I'm Daniel, and I'm Farbod. And this is the NextByte Podcast. Every week, we explore interesting and impactful tech and engineering content from Wevolver.com and deliver it to you in bite sized episodes that are easy to understand, regardless of your background.
Farbod: All right, friends, as you heard, today we are talking about the future of clean transportation via hydrogen. But before we get into today's article, let's talk about today's sponsor, Mouser Electronics. Now on this podcast, if you've been a fan, if you've been rocking with us for a while, you know we love Mouser. Now, Dan, tell the great people, why do we love working with Mouser so much?
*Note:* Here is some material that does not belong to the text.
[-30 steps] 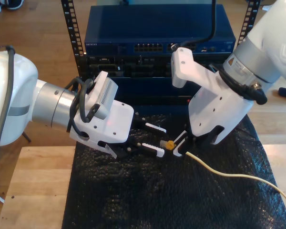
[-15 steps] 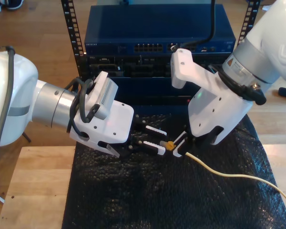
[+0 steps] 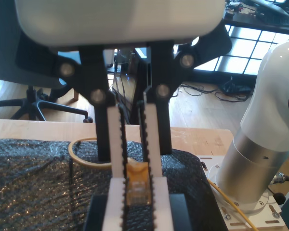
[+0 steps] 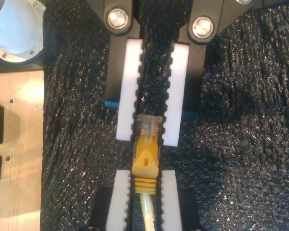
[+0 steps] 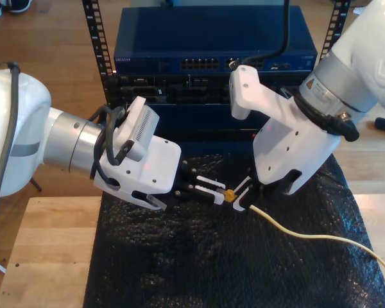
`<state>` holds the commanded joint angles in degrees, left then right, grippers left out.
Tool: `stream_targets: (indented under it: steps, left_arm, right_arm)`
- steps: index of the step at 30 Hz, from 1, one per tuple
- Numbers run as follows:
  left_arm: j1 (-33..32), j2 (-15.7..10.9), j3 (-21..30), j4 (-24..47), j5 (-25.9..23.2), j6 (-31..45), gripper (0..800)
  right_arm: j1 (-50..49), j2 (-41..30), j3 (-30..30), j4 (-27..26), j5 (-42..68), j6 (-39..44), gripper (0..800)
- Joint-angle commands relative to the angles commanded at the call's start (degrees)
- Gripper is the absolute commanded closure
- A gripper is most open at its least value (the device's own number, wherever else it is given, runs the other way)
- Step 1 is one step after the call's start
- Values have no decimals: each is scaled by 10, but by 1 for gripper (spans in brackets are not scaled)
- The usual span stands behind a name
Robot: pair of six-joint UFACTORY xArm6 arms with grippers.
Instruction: Grab the cable and plug it in
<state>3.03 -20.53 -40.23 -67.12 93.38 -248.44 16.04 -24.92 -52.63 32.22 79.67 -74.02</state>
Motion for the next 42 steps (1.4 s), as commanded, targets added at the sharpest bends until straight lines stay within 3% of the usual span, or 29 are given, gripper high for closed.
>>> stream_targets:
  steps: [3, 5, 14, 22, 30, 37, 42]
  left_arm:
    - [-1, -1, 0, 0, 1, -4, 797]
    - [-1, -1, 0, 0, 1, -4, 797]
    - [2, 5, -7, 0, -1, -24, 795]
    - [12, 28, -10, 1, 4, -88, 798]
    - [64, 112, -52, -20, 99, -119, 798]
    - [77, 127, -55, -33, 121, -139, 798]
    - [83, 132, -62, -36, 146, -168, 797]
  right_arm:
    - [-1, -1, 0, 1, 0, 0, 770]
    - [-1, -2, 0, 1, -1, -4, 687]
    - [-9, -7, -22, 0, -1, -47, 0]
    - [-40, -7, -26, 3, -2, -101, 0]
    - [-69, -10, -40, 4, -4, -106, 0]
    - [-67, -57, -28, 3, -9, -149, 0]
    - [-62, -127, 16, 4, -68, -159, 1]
Daniel: Well, one of our, you know, I would say the whole mission of this podcast is to try and take technology that's on the frontier, on the horizon, that we think is really interesting and deliver it to our audience in a way that they can understand it and make it actionable in their day-to-day lives. Mouser aligns really, really well with that mission because they do the same thing. They take interesting technology trends that they're tuned to because they're in the electronics world and they're connected to all these suppliers, researchers, startups, et cetera. They write about these interesting technology tech trends that they see on the horizon and write them in awesome succinct articles that are easy to understand. You can tell why we're so in tune with them because they're in tune with the mission of what we like to do on this podcast.
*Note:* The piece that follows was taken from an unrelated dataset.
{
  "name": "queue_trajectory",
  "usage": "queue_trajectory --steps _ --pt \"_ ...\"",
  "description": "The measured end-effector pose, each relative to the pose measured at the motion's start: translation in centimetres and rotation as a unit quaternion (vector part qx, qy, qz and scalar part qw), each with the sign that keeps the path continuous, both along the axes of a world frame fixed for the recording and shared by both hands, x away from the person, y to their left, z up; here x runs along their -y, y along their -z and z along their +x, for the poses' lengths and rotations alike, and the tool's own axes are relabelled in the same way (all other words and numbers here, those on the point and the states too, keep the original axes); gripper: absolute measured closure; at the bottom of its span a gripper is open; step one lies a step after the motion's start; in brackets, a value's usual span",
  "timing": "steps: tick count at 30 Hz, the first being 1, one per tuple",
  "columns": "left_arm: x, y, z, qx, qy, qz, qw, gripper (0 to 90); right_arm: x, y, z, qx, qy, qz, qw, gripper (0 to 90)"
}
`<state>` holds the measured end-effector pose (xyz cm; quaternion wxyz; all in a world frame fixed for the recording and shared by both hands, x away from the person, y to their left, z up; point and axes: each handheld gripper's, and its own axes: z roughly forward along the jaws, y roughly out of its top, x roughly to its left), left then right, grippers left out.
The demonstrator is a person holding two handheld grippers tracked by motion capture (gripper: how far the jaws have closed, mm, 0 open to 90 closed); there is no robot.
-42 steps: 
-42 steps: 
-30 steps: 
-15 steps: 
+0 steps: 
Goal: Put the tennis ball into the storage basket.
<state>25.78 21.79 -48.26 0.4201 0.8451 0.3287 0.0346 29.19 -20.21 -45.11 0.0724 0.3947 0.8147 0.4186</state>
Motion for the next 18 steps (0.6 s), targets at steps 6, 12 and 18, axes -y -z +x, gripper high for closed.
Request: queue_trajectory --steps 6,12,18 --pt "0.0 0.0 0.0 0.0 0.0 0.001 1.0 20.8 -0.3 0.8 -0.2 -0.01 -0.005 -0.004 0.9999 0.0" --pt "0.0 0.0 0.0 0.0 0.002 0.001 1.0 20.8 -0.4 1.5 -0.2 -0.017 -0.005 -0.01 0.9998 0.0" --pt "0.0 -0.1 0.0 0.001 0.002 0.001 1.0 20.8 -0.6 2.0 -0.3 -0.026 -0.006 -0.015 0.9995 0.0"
Farbod: We're exactly, exactly. We're just so aligned with them. And this article is really a testament to that. Folks, I'm going to show, I'm going to link it in the show notes, but just a quick glimpse of what's going on. Mouser wrote this article that goes over the history of hydrogen cars, battery electric vehicles, the competition that's going on right now, the pros and cons of each technology, and what the future looks like for hydrogen, including its potential obstacles. The reason I like it so much is that it's maybe like four paragraphs that are like super, super easy to digest, even if you don't have a background in, you know, I mean, electric vehicles or engineering or any of that. It's relatable to just about anyone to walk away with the juicy bits of what's going on in this field. So, I'm gonna link it. I suggest everybody checks it out. It's a really solid article, a really good primer for this episode because as we mentioned already, we're talking about hydrogen power. Now to kick us off, let's talk about the downsides. We've seen hydrogen be like this super debated topic. Famously Elon Musk has been a massive hater of it saying that it's never gonna happen. It's like a loser technology.
Daniel: Yeah, I don't know if it's a direct quote, but he's definitely called it a loser. Definitely called it stupid at some point.
Farbod: If I've heard loser, you've heard loser. He's probably said something along those lines. So, let's just stick with he said it's a loser.
Daniel: No, we're both making up the same quote in our heads. But Elon Musk not a fan of hydrogen electric vehicles as opposed to battery electric vehicles.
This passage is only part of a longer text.